Exercise prompt >> Repeat the data exactly. Pictures stay out.
[Start of section]
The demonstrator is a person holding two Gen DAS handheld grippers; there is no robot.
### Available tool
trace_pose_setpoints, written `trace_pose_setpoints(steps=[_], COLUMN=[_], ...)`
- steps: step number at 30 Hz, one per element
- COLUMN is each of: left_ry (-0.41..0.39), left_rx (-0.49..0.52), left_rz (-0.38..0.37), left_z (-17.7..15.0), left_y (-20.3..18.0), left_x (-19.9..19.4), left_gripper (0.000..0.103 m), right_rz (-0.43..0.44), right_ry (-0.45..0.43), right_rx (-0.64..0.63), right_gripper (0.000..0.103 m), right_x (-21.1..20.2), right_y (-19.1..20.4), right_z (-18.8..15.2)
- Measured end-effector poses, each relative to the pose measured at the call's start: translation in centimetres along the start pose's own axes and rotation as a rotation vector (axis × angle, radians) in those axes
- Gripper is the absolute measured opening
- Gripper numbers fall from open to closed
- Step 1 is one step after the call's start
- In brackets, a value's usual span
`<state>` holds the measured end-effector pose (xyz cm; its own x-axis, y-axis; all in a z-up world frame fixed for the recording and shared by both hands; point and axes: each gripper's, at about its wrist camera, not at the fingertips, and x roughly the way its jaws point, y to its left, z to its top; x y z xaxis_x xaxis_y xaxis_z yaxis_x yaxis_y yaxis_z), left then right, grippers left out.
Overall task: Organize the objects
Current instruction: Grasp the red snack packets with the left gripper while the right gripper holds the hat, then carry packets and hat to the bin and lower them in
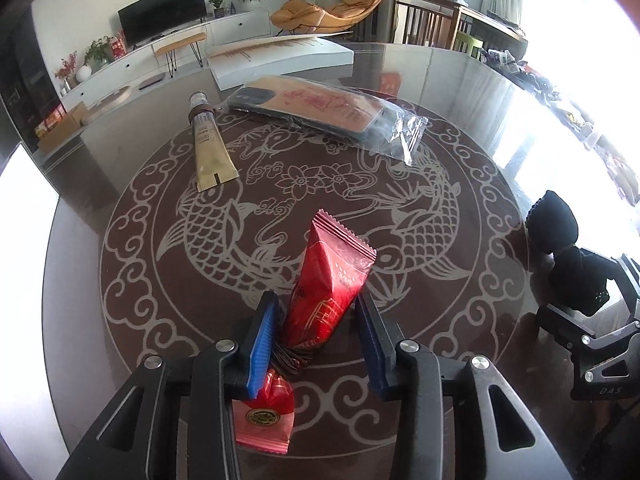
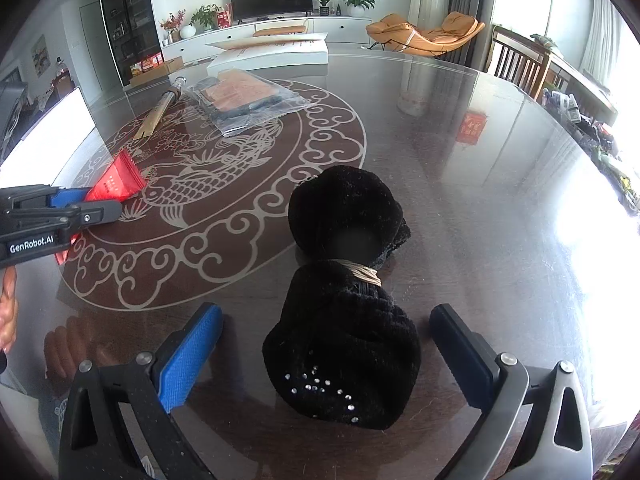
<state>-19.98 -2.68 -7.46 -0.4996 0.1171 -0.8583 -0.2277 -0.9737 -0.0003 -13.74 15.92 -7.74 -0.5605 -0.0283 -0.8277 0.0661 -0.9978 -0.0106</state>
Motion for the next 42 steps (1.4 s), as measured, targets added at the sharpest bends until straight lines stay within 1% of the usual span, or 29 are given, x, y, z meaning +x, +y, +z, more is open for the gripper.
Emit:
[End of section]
Reply >>
The demonstrator is a person holding two Gen DAS handheld grippers; there is no robot.
### Available tool
trace_pose_setpoints, written `trace_pose_setpoints(steps=[_], COLUMN=[_], ...)`
- steps: step number at 30 Hz, one per element
- COLUMN is each of: left_ry (-0.41..0.39), left_rx (-0.49..0.52), left_rz (-0.38..0.37), left_z (-17.7..15.0), left_y (-20.3..18.0), left_x (-19.9..19.4), left_gripper (0.000..0.103 m), right_rz (-0.43..0.44), right_ry (-0.45..0.43), right_rx (-0.64..0.63), right_gripper (0.000..0.103 m), right_x (-21.1..20.2), right_y (-19.1..20.4), right_z (-18.8..15.2)
- Measured end-effector poses, each relative to the pose measured at the call's start: translation in centimetres along the start pose's own axes and rotation as a rotation vector (axis × angle, radians) in those axes
- Gripper is the absolute measured opening
- Gripper numbers fall from open to closed
- Step 1 is one step after the call's start
- In brackets, a value's usual span
`<state>` holds the measured end-effector pose (xyz cm; its own x-axis, y-axis; all in a z-up world frame fixed for the recording and shared by both hands; point and axes: each gripper's, at about its wrist camera, not at the fingertips, and x roughly the way its jaws point, y to its left, z to its top; x y z xaxis_x xaxis_y xaxis_z yaxis_x yaxis_y yaxis_z), left then right, grippers left out.
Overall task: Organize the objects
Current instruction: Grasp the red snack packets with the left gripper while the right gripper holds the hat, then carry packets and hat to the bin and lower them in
<state>-19.98 -2.68 -7.46 -0.4996 0.1171 -0.8583 -0.2277 -0.9737 -0.0003 -13.74 15.92 -7.74 -0.5605 -0.0283 -0.8277 0.0661 -0.9978 -0.0106</state>
Motion for the next 42 steps (1.4 s), as measured, targets added at the sharpest bends until straight lines stay within 1% of the usual span, or 29 are given, x, y, z meaning +x, +y, +z, more is open for the gripper.
Emit:

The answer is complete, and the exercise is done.